== Required work ==
Repeat all of the data word for word so that only the pictures are missing from the copy.

——

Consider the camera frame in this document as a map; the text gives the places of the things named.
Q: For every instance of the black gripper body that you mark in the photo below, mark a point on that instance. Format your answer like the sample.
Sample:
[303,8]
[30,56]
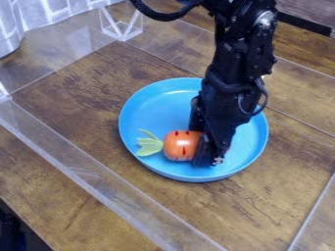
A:
[228,104]

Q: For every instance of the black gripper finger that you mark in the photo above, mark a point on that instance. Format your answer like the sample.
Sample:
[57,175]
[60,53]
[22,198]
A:
[196,116]
[209,153]

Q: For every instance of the orange toy carrot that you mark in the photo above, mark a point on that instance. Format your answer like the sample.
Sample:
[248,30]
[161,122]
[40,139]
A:
[178,145]

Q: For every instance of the blue round tray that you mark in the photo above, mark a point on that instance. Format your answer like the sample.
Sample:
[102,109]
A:
[158,109]

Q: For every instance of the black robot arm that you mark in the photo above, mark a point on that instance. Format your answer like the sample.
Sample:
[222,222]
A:
[245,24]

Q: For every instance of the clear acrylic barrier strip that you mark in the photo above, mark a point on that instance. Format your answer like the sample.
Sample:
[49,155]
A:
[132,205]

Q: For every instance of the white patterned curtain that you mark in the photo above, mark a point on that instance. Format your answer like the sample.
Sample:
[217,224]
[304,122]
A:
[22,15]

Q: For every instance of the clear acrylic corner bracket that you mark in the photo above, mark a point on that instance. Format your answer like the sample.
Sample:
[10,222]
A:
[120,21]

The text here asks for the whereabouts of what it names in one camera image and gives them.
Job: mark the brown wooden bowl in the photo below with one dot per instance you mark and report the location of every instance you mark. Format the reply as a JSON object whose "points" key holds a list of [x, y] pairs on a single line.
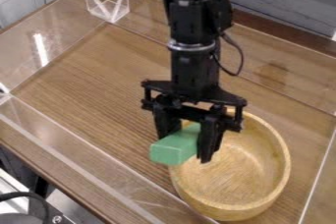
{"points": [[239, 184]]}

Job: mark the clear acrylic corner bracket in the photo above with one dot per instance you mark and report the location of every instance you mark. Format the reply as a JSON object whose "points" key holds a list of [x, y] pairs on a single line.
{"points": [[110, 10]]}

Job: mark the green block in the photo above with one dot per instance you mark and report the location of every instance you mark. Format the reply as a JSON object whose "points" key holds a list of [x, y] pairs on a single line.
{"points": [[178, 147]]}

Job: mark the clear acrylic tray wall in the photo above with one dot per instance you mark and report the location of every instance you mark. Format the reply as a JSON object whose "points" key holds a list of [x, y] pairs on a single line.
{"points": [[115, 192]]}

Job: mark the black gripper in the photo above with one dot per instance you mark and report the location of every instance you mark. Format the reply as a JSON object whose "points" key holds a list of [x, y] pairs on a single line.
{"points": [[192, 97]]}

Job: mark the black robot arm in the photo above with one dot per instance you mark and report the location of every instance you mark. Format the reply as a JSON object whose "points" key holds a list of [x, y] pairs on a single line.
{"points": [[198, 23]]}

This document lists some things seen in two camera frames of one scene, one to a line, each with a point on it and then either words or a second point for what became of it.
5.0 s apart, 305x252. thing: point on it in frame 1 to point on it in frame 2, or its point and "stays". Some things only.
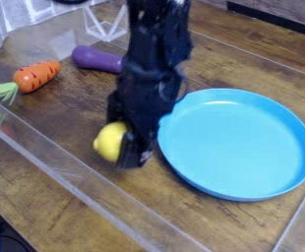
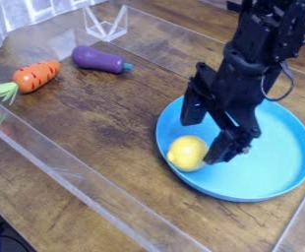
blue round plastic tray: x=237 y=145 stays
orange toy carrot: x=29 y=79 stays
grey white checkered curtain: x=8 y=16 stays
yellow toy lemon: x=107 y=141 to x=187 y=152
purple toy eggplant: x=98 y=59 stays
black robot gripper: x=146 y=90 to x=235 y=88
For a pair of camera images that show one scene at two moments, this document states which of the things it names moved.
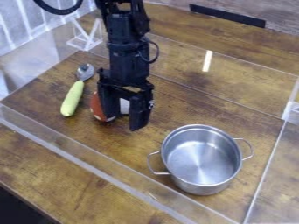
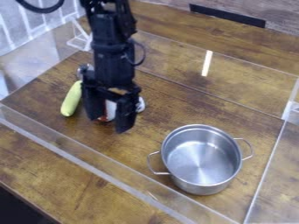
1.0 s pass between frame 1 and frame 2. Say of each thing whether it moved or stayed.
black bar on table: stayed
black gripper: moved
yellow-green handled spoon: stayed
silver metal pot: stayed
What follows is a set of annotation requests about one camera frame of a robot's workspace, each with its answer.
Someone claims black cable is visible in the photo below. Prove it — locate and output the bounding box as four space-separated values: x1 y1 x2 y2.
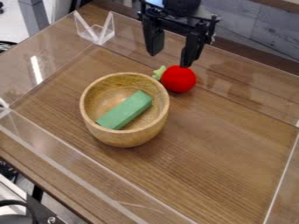
0 199 36 224

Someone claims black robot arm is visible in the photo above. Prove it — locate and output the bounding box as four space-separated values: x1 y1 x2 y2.
137 0 220 68

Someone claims red plush tomato toy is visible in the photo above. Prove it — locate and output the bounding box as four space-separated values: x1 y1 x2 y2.
152 66 196 94

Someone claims clear acrylic corner bracket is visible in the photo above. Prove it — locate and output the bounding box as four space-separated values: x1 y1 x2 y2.
73 10 115 46

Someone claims black metal clamp bracket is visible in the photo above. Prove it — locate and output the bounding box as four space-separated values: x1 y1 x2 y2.
25 196 67 224

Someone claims clear acrylic tray wall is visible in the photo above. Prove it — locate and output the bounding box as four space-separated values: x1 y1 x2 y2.
0 99 199 224

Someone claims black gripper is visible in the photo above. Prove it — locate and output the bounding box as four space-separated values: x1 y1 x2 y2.
137 0 220 68

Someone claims green rectangular block stick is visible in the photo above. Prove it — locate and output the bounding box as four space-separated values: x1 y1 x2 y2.
96 90 152 130

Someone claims brown wooden bowl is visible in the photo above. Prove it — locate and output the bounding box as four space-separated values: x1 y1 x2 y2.
79 72 170 148

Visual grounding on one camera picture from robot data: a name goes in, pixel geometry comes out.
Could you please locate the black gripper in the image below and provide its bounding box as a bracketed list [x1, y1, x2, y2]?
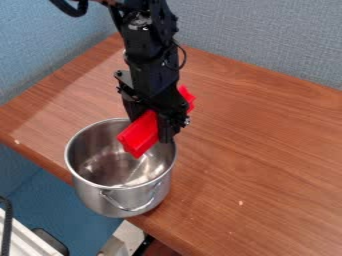
[112, 9, 189, 143]

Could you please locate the red plastic block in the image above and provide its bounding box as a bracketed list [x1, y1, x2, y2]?
[116, 84, 197, 160]

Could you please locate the metal pot with handle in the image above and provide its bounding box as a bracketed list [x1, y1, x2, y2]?
[64, 118, 176, 218]

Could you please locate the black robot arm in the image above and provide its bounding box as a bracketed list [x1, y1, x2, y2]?
[49, 0, 189, 143]

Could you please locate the black object under table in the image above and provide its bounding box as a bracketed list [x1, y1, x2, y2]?
[32, 228, 69, 256]

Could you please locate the white appliance at bottom left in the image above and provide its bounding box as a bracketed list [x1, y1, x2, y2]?
[0, 208, 59, 256]

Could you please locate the grey metal table frame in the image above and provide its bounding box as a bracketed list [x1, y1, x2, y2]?
[96, 220, 153, 256]

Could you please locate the black cable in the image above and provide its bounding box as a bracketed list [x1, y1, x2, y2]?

——

== Solution for this task ==
Consider the camera frame in this document as a map; the text gives the places of the things named.
Q: For every instance of the black gripper body that you mark in the photo below, mark a point on that instance. Format your answer like the sample.
Sample:
[303,8]
[30,56]
A:
[228,104]

Q: For every instance of the black gripper finger that you mark in the photo above, mark a point on that instance. Format your answer like the sample.
Sample:
[57,175]
[60,53]
[22,198]
A:
[196,116]
[209,153]

Q: For every instance of the orange toy carrot that you mark in the photo above, mark a point on that instance. Format your answer like the sample.
Sample:
[248,30]
[161,122]
[40,139]
A:
[178,145]

Q: For every instance of the blue round tray that you mark in the photo above, mark a point on that instance. Format your answer like the sample.
Sample:
[102,109]
A:
[158,109]

Q: For every instance of the black robot arm that you mark in the photo above, mark a point on that instance. Format your answer like the sample.
Sample:
[222,222]
A:
[245,24]

Q: For every instance of the clear acrylic barrier strip that you mark in the photo above, mark a point on that instance. Format your answer like the sample.
Sample:
[49,155]
A:
[132,205]

Q: For every instance of the white patterned curtain that you mark in the photo above, mark a point on that instance. Format your answer like the sample.
Sample:
[217,224]
[304,122]
A:
[22,15]

Q: For every instance of the clear acrylic corner bracket that you mark in the photo above, mark a point on that instance. Format your answer like the sample.
Sample:
[10,222]
A:
[120,21]

The text here asks for the whereabouts of what it names in one camera image and gives them.
Job: mark the brown wooden bowl in the photo below with one dot per instance you mark and report the location of every instance you mark. Format the reply as a JSON object whose "points" key holds a list of [x, y] pairs on a single line.
{"points": [[239, 184]]}

Job: mark the clear acrylic corner bracket in the photo above with one dot per instance you mark and report the location of every instance you mark. Format the reply as a JSON object whose "points" key holds a list of [x, y] pairs on a single line.
{"points": [[110, 10]]}

Job: mark the green block in the photo above with one dot per instance you mark and report the location of every instance you mark. Format the reply as a JSON object whose "points" key holds a list of [x, y] pairs on a single line.
{"points": [[178, 147]]}

Job: mark the clear acrylic tray wall in the photo above with one dot per instance you mark and report the location of every instance you mark. Format the reply as a JSON object whose "points" key holds a list of [x, y] pairs on a single line.
{"points": [[115, 192]]}

Job: mark the black gripper in the photo above with one dot per instance you mark and report the location of every instance you mark. Format the reply as a JSON object whose "points" key holds a list of [x, y] pairs on a single line.
{"points": [[192, 97]]}

Job: mark the black robot arm in the photo above with one dot per instance you mark and report the location of every instance you mark. Format the reply as a JSON object whose "points" key holds a list of [x, y] pairs on a single line.
{"points": [[198, 23]]}

This document lists some things seen in two camera frames of one scene, one to a line, each with a point on it and then either words or a second point for what became of it.
5.0 s apart, 305x252. thing: point on it in frame 1 to point on it in frame 2, or its point and "stays". Some things only.
blue round plastic tray: x=237 y=145 stays
orange toy carrot: x=29 y=79 stays
grey white checkered curtain: x=8 y=16 stays
yellow toy lemon: x=107 y=141 to x=187 y=152
purple toy eggplant: x=98 y=59 stays
black robot gripper: x=146 y=90 to x=235 y=88
For a pair of camera images that show one scene at two moments, this document states which of the things it names moved.
1.0 s pass between frame 1 and frame 2. Say of each thing whether it moved or stayed.
black bar on table: stayed
black gripper: moved
yellow-green handled spoon: stayed
silver metal pot: stayed
What follows is a set of annotation requests about one camera frame of a robot's workspace, each with its answer.
Someone claims black cable is visible in the photo below. Prove it — locate and output the bounding box as four space-separated values: x1 y1 x2 y2.
0 199 36 224

Someone claims black robot arm is visible in the photo above. Prove it — locate and output the bounding box as four space-separated values: x1 y1 x2 y2.
137 0 220 68

Someone claims red plush tomato toy is visible in the photo above. Prove it — locate and output the bounding box as four space-separated values: x1 y1 x2 y2.
152 66 196 94

Someone claims clear acrylic corner bracket is visible in the photo above. Prove it — locate and output the bounding box as four space-separated values: x1 y1 x2 y2.
73 10 115 46

Someone claims black metal clamp bracket is visible in the photo above. Prove it — locate and output the bounding box as four space-separated values: x1 y1 x2 y2.
25 196 67 224

Someone claims clear acrylic tray wall is visible in the photo above. Prove it — locate and output the bounding box as four space-separated values: x1 y1 x2 y2.
0 99 199 224

Someone claims black gripper is visible in the photo above. Prove it — locate and output the bounding box as four space-separated values: x1 y1 x2 y2.
137 0 220 68

Someone claims green rectangular block stick is visible in the photo above. Prove it — locate and output the bounding box as four space-separated values: x1 y1 x2 y2.
96 90 152 130

Someone claims brown wooden bowl is visible in the photo above. Prove it — locate and output the bounding box as four space-separated values: x1 y1 x2 y2.
79 72 170 148

Visual grounding on one camera picture from robot data: a name goes in, pixel geometry comes out.
Could you please locate the black gripper in the image below and provide its bounding box as a bracketed list [x1, y1, x2, y2]?
[112, 9, 189, 143]

Could you please locate the red plastic block in the image above and provide its bounding box as a bracketed list [x1, y1, x2, y2]?
[116, 84, 197, 160]

Could you please locate the metal pot with handle in the image above and provide its bounding box as a bracketed list [x1, y1, x2, y2]?
[64, 118, 176, 218]

Could you please locate the black robot arm in the image above and provide its bounding box as a bracketed list [x1, y1, x2, y2]?
[49, 0, 189, 143]

Could you please locate the black object under table in the image above and provide its bounding box as a bracketed list [x1, y1, x2, y2]?
[32, 228, 69, 256]

Could you please locate the white appliance at bottom left in the image above and provide its bounding box as a bracketed list [x1, y1, x2, y2]?
[0, 208, 59, 256]

Could you please locate the grey metal table frame in the image above and provide its bounding box as a bracketed list [x1, y1, x2, y2]?
[96, 220, 153, 256]

Could you please locate the black cable in the image above and provide its bounding box as a bracketed list [x1, y1, x2, y2]?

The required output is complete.